Pakistan is required to pay for contracted LNG volumes even if they are not consumed. The contract provides flexibility to adjust ingestion with up to three loads a year.

The Pakistan-Qatar LNG agreement consists of two major agreements signed in 2016 and 2021, with the aim of accommodating Pakistan’s energy needs through long-term LNG supply contracts.

The sources said Pakistan will have an opening to end the agreement in 2026 if both sides do not agree on a new price on the gas. The 2016 Agreement allows termination after 11 years, which is the year 2027, whose price recovery dealer fails in 2026.

The 15-year-old agreement allows Pakistan to import up to 3.75 million tonnes a year (MTPA) of LNG to tackle its energy deficit. The 2016 agreement had been signed at 13.37% of the Brent crude oil price. Each load corresponds to approx. 100 million cubic foot per Day (MMCFD), a total of 500 mmcfd.

2021’s 10-year agreement gives up to 3 MTPA LNG at a lower rate than the 2016 agreement. It was signed to replace expiring, more expensive contracts and secure security of supply.

The price for the 2021 agreement was 10.2% of Brent -RĂ¥ oil, a reduction of 31% compared to the 13.37% interest for the 2016 agreement.

Pakistan has already postponed five loads from the 2016 agreement to 2026 without financial sanctions.

Due to sluggish economic growth causing lower electricity demand from the national network and overall low demand and very insurmountable prices, the government was not in the process of firing power plants, which was one of the reasons for gas importing.

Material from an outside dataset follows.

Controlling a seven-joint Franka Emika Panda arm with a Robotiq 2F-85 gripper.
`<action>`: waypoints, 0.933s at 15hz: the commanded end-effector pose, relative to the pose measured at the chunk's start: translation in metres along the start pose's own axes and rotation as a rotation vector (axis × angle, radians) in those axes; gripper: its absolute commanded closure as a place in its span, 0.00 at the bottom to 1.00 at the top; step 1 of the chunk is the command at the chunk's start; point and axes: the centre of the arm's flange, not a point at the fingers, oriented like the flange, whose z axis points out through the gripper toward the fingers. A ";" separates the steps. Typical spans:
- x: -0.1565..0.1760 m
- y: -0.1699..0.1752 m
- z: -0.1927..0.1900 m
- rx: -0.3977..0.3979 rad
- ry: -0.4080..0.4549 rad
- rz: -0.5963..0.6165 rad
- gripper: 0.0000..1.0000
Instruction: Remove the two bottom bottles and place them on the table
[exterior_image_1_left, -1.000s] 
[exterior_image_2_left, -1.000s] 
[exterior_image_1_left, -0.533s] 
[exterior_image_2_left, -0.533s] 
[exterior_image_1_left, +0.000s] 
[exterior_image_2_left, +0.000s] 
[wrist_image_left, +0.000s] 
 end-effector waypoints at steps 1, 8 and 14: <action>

Due to approximately RS3,500 per MMBTU -imported gas price also cannot the government divert the gas to households without incurred large losses.

LNG was primarily imported to meet the demand for the electricity sector, while balance was made available to the industry. LNG sales purchases (SPAs) had 100% roof or wage clause for PSO/PLL, while instead of mirroring the same clauses, the gas supply agreements (GSAs) with power plants were initially performed at 66% of the smallest take-or-pay and later revised to 50% with effect from January this year, the sources added.

Before commissioning these LNG-based power plants, it was assumed that these plants that were most effective would be placed higher in economic meritor (emo) and/or to be declared must-run plants for peak loads that did not happen, they added.

Over time, the demand for the electricity sector has been significantly reduced due to the availability of generation from other sources that have led to problems with excess LNG in the system. This LNG -GLUT in the system has further aggravated with drastic decline in LNG consumption of captivity force due to the imposition of lattice transfer tax.

The sources said that SNGPL has reported that about 11 loads are profits in the period July to December 2025, and similarly for calendar year 2026, approx.

This is turned into $ 1.2 billion to $ 1.5 billion unnecessary import bill for a country if almost 100% currency reserves are based on foreign loans.

The sources said that SNGPL is limited to diverting expensive RLNG to the domestic sector. To deal with the issue of surplus LNG resorts SNGPL to limit gas production Local fields that vary between 250 to 400 mmCFD to maintain integrity and safety of the system due to higher line packing pressure.

Restriction of local production in contrast to the revenue from investigative and production companies in addition to affecting the production of condensate, crude oil and LPG from oil and gas fields, they added. According to the estimated revenue requirements (ERR) for CFY as determined by OGRA, the cost of redirecting RLNG to the domestic sector on the SNGPL network is estimated at RS242 billion against 24 loads, which led to an increase in consumer gas prices, the sources say.

The only option for Pakistan now has to request the fraternal country to review the agreement in the light of this development, the sources added.